None of the ads mention Strickland. Portman has spoken on the Senate floor each week about opioid abuse since his bill passed in March. Earlier this month, he took to the floor on the birthday of the musical artist Prince, whose death in May was caused by a drug overdose. Portman ticked off instances of overdose deaths in Ohio this month, including a man found dead in a creek and a 14-month-old who ingested heroin that belonged to his father.

Strickland is also showcasing his record, saying he allocated “thousands of dollars” to drug treatment programs while governor, even though it was “during the greatest recession since the Great Depression.” Strickland said he created a statewide prescription-drug task force to try to fight the overprescribing of addictive painkillers.

According to the Akron Beacon-Journal, both men have called for cuts in drug treatment programs in the past. Facing a $7 billion deficit as governor in 2009, Strickland slashed funding for drug and alcohol programs by 28 percent. Portman sketched out a 3.6 percent reduction in drug treatment programs at two federal agencies as director of the Office of Management and Budget under President George W. Bush.

Portman’s campaign said that, adjusted for inflation, Bush’s 2008 budget requested the same amount President Obama did in his 2017 budget. Strickland’s campaign said that during his time as governor, he increased funding for the Ohio Department of Alcohol and Drug Addiction Services by 4 percent.

In New Hampshire, where at least 420 people died of drug overdoses last year, the opioid epidemic became an issue this year for presidential candidates in the state who spoke openly about how addiction affected their families. Heroin also has taken center stage in the Senate race between Ayotte and Gov. Maggie Hassan (D).

Hassan cited opioid abuse as one reason she pushed for the passage and reauthorization of a Medicaid expansion in the state. Hassan lobbied for $5 million in additional funding to pay for treatment, prevention and intervention, and signed a number of bills this month to help combat drug abuse.

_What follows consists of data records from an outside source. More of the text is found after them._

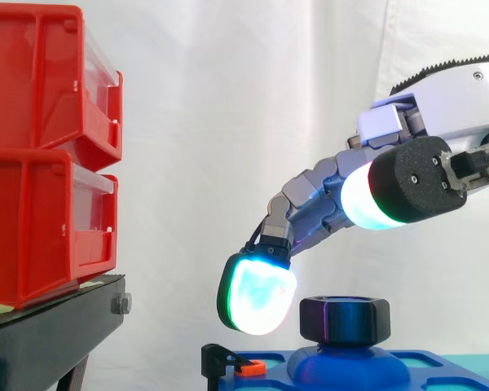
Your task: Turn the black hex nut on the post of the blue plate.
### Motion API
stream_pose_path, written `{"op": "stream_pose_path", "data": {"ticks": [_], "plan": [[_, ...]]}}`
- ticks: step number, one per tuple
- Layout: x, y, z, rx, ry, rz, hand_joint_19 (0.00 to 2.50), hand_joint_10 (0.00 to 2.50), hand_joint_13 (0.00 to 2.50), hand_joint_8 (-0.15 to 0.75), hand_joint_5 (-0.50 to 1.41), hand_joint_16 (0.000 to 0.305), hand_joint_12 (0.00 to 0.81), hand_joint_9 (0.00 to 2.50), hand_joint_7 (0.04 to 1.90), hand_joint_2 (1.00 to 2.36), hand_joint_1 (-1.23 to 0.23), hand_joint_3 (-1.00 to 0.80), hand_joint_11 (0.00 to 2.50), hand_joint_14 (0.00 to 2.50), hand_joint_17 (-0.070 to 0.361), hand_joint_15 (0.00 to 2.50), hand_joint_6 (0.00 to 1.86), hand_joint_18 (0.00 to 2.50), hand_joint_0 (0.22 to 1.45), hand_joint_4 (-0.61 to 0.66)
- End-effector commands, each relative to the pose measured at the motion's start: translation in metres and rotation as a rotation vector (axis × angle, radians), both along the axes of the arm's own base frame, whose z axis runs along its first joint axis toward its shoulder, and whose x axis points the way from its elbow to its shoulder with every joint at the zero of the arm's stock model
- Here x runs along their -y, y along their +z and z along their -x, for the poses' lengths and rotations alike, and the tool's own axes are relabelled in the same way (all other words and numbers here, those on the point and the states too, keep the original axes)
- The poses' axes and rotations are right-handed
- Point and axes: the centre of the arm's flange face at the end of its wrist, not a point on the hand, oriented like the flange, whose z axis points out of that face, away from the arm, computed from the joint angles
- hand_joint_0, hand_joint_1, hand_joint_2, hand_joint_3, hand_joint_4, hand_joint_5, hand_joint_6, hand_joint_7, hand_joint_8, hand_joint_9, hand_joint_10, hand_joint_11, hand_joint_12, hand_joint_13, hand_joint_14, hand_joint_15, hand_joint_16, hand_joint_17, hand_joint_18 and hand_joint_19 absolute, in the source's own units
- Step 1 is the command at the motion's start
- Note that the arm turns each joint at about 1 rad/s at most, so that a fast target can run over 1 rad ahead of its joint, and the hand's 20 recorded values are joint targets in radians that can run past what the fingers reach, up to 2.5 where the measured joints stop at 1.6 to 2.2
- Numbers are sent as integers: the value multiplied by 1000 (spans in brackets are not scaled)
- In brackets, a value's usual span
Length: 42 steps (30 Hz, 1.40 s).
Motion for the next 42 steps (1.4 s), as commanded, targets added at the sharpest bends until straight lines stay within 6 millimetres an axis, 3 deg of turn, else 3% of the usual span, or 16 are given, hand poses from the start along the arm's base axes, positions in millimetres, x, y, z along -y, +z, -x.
{"op": "stream_pose_path", "data": {"ticks": [1, 20, 42], "plan": [[2, -1, 1, -8, -3, -4, 178, 0, 277, 294, -196, 56, 411, 358, 721, 1000, -268, -500, 0, 1, 125, 36, 502, 148, 467, 224], [21, -2, 3, -16, -25, -6, 175, 0, 291, 293, -202, 56, 410, 355, 720, 1000, -273, -500, 0, 1, 125, 39, 502, 171, 470, 210], [87, -2, 15, -17, -4, -30, 180, 0, 298, 292, -202, 56, 411, 356, 719, 1000, -276, -500, 0, 0, 125, 40, 502, 179, 471, 212]]}}
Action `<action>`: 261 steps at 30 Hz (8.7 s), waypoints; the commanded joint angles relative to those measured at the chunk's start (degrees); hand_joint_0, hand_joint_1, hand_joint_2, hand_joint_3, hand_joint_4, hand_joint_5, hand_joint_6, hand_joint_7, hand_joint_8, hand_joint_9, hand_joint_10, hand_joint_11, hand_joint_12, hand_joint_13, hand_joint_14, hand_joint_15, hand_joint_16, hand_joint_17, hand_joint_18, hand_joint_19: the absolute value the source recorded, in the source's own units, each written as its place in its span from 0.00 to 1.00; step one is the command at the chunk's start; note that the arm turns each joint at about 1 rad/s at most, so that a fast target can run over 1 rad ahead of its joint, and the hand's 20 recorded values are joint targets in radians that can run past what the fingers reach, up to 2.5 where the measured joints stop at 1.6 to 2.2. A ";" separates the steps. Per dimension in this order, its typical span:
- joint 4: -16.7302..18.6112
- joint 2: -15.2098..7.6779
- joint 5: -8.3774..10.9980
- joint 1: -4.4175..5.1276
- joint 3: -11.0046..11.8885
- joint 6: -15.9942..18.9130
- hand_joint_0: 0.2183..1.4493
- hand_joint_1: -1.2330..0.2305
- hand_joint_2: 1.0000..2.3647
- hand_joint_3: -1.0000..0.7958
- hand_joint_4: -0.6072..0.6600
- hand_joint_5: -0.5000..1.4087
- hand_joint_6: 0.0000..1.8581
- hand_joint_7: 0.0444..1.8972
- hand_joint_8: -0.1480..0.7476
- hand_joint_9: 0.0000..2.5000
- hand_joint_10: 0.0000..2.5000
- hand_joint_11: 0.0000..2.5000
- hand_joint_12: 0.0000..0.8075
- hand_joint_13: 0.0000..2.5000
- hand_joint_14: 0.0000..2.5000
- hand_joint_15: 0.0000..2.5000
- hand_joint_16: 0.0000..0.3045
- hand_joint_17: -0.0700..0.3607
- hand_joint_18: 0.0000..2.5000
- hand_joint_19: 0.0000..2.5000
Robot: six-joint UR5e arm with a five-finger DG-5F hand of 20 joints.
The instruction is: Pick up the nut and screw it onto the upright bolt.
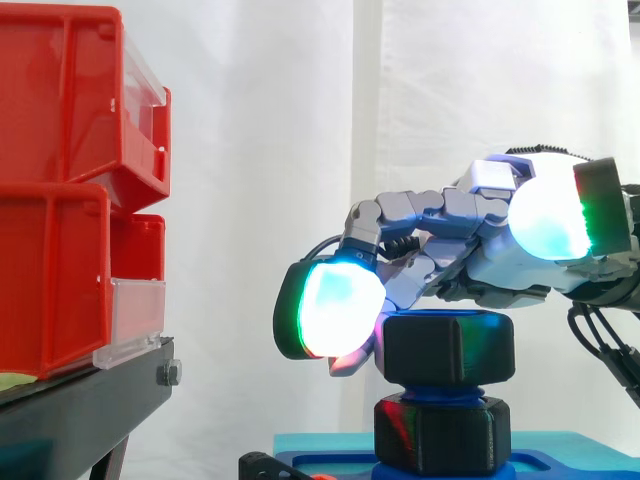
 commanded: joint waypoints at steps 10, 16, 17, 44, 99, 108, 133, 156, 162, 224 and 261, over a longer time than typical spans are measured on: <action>0.86 0.00 -0.14 -0.49 0.03 -0.03 0.20 0.67 0.00 0.28 0.64 0.21 0.36 0.66 0.47 0.26 0.00 0.00 0.32 0.18 0.00 0.00 0.07 0.28 0.04 0.00; 1.29 0.00 -0.41 -0.93 0.03 -0.03 0.21 0.66 0.00 0.28 0.63 0.22 0.41 0.63 0.48 0.30 0.00 0.00 0.31 0.22 0.00 0.00 0.06 0.26 0.07 0.00; 1.38 0.00 -0.49 -0.93 0.03 -0.03 0.21 0.66 0.00 0.28 0.62 0.23 0.42 0.64 0.48 0.33 0.00 0.00 0.30 0.24 0.00 0.00 0.06 0.26 0.09 0.00; 4.90 0.00 -3.22 -4.27 0.03 -0.03 0.23 0.64 0.00 0.28 0.54 0.27 0.43 0.62 0.40 0.75 0.01 0.23 0.24 0.57 0.00 0.12 0.03 0.21 0.40 0.03; 3.76 -0.09 -1.02 -0.58 -1.91 -1.00 0.18 0.73 0.00 0.28 0.66 0.18 0.27 0.47 0.45 0.19 0.00 0.00 0.42 0.11 0.00 0.00 0.13 0.36 0.00 0.00; 3.76 0.00 -1.02 -0.58 -1.99 -1.09 0.19 0.72 0.00 0.28 0.64 0.20 0.27 0.65 0.46 0.21 0.00 0.00 0.42 0.14 0.00 0.00 0.12 0.35 0.00 0.00; 5.34 0.00 -1.90 -3.39 -1.91 -1.35 0.23 0.63 0.00 0.28 0.53 0.26 0.42 0.58 0.45 0.52 0.00 0.01 0.24 0.41 0.00 0.05 0.04 0.23 0.26 0.00; 8.33 -0.09 -3.66 -4.19 -0.59 -1.35 0.20 0.68 0.00 0.28 0.68 0.19 0.27 0.51 0.47 0.37 0.00 0.01 0.37 0.28 0.00 0.01 0.10 0.32 0.16 0.00; 8.59 0.00 -3.92 -3.75 -0.06 -1.35 0.19 0.68 0.00 0.28 0.63 0.17 0.27 0.37 0.44 0.28 0.00 0.00 0.39 0.22 0.00 0.00 0.11 0.34 0.10 0.00; 6.30 -2.02 -1.90 -0.58 -0.06 0.67 0.19 0.71 0.00 0.28 0.68 0.20 0.27 0.57 0.47 0.23 0.00 0.00 0.42 0.18 0.00 0.00 0.11 0.34 0.05 0.00; 10.61 -2.02 -4.54 -4.10 -0.06 0.23 0.22 0.67 0.00 0.28 0.53 0.27 0.43 0.53 0.41 0.69 0.00 0.14 0.24 0.51 0.00 0.07 0.04 0.22 0.36 0.03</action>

Ayotte co-sponsored Portman’s bill and has said combating drug abuse is one of her top legislative priorities. She introduced a bill that would allow first responders and family members to administer Naloxone, a drug that can reverse a heroin overdose.

One Nation, a conservative group, released an ad this month hitting Hassan’s record on heroin and citing the resignation of Hassan’s drug czar, who came under fire for an alleged lack of outreach. It ran for 10 days. Ayotte said on Twitter that the group should take down the ad.

Here in Columbus, Marcie Seidel, executive director of Drug Free Action Alliance, said she doesn’t like seeing drugs become a hot-button political issue.

“It really doesn’t need to be in the political realm, and we’re very much against it being in the political realm,” Seidel said. “This is a public policy piece that cuts across demographics, and everyone should be marching together.”